# Regex: select/match the numbers that are repeated most often

• hello, I have 15 rows with 7 numbers, from 1 to 50. How can I match the 4 numbers that are repeated most often in all those 15 rows?

I suppose I must first select all numbers `\d+`
then, I have to divide all 2-digit numbers `\b[1-9]{2}\b` by all 1-digit numbers `\b[1-9]{1}\b`
or, I should select all numbers from `1-10`, then all numbers from `10-20` …and from `40-50`

I don’t know exactly, there should be a mathematics formula. In Excel I can use filters for this, or Sort from lowest to highest, etc

But how can I do this with regex?

• @Vasile-Caraus
It isn’t entirely clear what you mean by “match”. Do you simply want to know which 4 numbers appear most often or something else altogether?

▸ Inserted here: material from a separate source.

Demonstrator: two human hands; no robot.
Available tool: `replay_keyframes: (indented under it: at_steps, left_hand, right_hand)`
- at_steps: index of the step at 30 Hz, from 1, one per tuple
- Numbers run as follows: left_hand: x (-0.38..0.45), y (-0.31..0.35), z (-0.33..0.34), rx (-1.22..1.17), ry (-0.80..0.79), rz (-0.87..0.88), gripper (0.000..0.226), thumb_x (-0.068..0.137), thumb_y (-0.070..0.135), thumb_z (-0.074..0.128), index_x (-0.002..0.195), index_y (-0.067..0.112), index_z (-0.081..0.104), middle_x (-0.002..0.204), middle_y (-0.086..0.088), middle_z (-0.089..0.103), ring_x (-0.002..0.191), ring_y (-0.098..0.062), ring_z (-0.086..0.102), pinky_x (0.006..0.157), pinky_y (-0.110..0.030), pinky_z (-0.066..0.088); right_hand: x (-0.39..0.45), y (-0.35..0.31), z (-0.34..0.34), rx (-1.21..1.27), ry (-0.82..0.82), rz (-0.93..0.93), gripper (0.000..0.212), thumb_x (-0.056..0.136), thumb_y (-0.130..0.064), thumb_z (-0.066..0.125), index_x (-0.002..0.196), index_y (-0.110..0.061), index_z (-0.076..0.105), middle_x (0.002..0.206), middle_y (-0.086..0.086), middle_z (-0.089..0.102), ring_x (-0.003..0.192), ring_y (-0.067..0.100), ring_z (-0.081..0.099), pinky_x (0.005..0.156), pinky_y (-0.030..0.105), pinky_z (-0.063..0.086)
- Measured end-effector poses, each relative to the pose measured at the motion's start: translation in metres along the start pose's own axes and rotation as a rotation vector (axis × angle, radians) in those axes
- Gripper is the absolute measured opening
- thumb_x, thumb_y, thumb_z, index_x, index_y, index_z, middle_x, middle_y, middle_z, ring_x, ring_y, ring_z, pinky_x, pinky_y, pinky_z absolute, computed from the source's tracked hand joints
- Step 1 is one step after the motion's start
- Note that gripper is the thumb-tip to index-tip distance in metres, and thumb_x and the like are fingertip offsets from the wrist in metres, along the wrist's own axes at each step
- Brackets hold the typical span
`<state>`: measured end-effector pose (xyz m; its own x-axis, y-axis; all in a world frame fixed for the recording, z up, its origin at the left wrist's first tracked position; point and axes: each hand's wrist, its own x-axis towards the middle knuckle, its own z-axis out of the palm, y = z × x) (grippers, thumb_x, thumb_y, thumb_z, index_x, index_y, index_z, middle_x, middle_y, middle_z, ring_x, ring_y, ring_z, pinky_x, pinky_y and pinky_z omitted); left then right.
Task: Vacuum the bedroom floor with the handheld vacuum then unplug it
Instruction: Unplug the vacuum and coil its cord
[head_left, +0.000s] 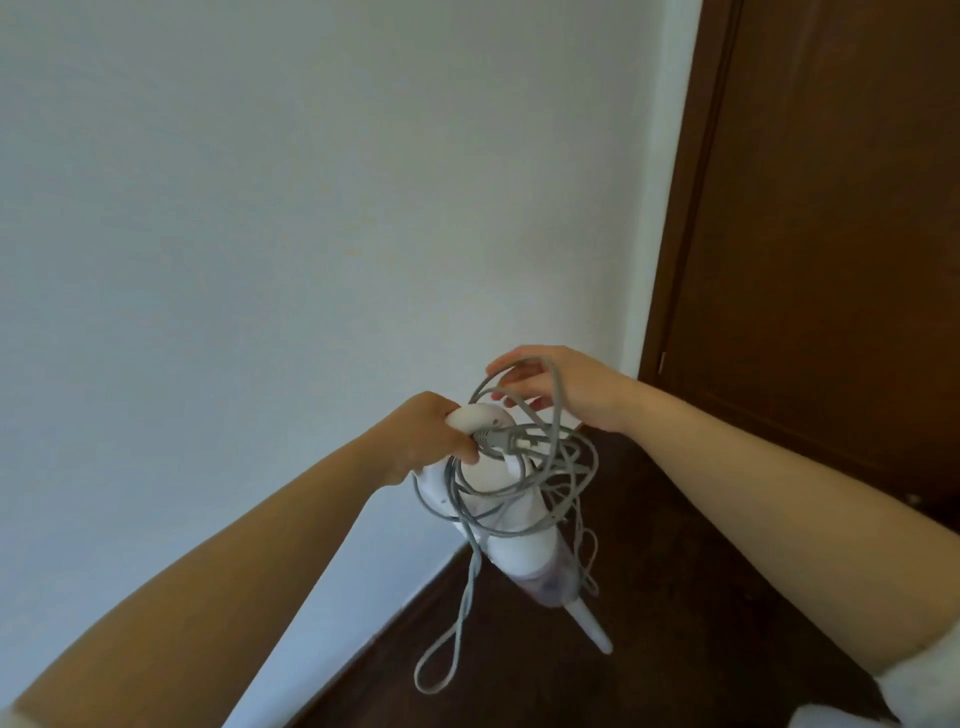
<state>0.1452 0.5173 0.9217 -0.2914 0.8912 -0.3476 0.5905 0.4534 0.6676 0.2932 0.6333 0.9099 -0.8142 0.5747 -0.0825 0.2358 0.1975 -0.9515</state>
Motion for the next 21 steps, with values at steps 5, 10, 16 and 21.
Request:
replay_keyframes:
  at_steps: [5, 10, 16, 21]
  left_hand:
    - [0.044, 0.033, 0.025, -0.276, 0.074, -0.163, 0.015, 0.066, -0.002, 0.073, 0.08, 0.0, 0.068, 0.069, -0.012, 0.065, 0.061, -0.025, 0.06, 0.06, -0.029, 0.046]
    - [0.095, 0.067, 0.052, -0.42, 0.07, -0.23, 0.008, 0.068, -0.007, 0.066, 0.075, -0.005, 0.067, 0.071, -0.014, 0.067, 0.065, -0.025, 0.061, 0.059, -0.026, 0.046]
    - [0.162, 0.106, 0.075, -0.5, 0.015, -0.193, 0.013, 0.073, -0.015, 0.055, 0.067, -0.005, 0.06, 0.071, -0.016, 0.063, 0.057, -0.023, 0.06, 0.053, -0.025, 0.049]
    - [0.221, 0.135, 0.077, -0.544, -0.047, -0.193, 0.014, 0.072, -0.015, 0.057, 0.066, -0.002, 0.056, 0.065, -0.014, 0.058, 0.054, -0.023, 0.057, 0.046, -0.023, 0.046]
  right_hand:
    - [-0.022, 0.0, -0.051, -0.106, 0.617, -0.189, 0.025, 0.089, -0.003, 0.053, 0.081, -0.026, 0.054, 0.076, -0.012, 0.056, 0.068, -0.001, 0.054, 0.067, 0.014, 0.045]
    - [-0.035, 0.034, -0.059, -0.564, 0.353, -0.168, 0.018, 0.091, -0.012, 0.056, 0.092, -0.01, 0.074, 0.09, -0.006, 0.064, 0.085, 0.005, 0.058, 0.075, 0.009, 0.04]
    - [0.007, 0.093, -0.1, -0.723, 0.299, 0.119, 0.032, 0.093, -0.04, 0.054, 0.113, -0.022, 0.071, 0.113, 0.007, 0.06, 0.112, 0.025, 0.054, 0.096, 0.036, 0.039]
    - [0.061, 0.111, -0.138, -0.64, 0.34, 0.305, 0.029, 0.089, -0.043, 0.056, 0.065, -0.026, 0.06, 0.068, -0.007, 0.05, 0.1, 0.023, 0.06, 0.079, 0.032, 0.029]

If you know how to do this in Excel, then if I were you, I would import the document into Excel and do whatever it is you want done.

Otherwise, you should probably use a scripting language (AWK, PERL, Python, etc.). This doesn’t sound like a task that regex is best suited to do.

• Hello, Vasile,

I tried to guess, first, what you wanted to achieve and after getting random numbers from Net, I spent some hours, from time to time, to imagine a method ! And, luckily, I succeeded to find a solution, with the help of the `Random.org` site, which allows you to obtain the most frequent integers used, in a table of 10,000 integers maximum, with value between 1 and 9999 maximum

On the `Random.org` site, the value or random numbers can be, in the range ±1,000,000,000, but, due to some necessary regexes, I preferred to limit this range, between 1 and 9999

As your table of numbers contains 15 rows of 7 columns, the total number of integers, with value between 1 and 50 , is 105

So, go, first, to the `Random.org` site, from the address, below :

https://www.random.org/integers/

I typed ( in `red` colour ) the following answers :

• Generate `105` random integers (maximum 10,000).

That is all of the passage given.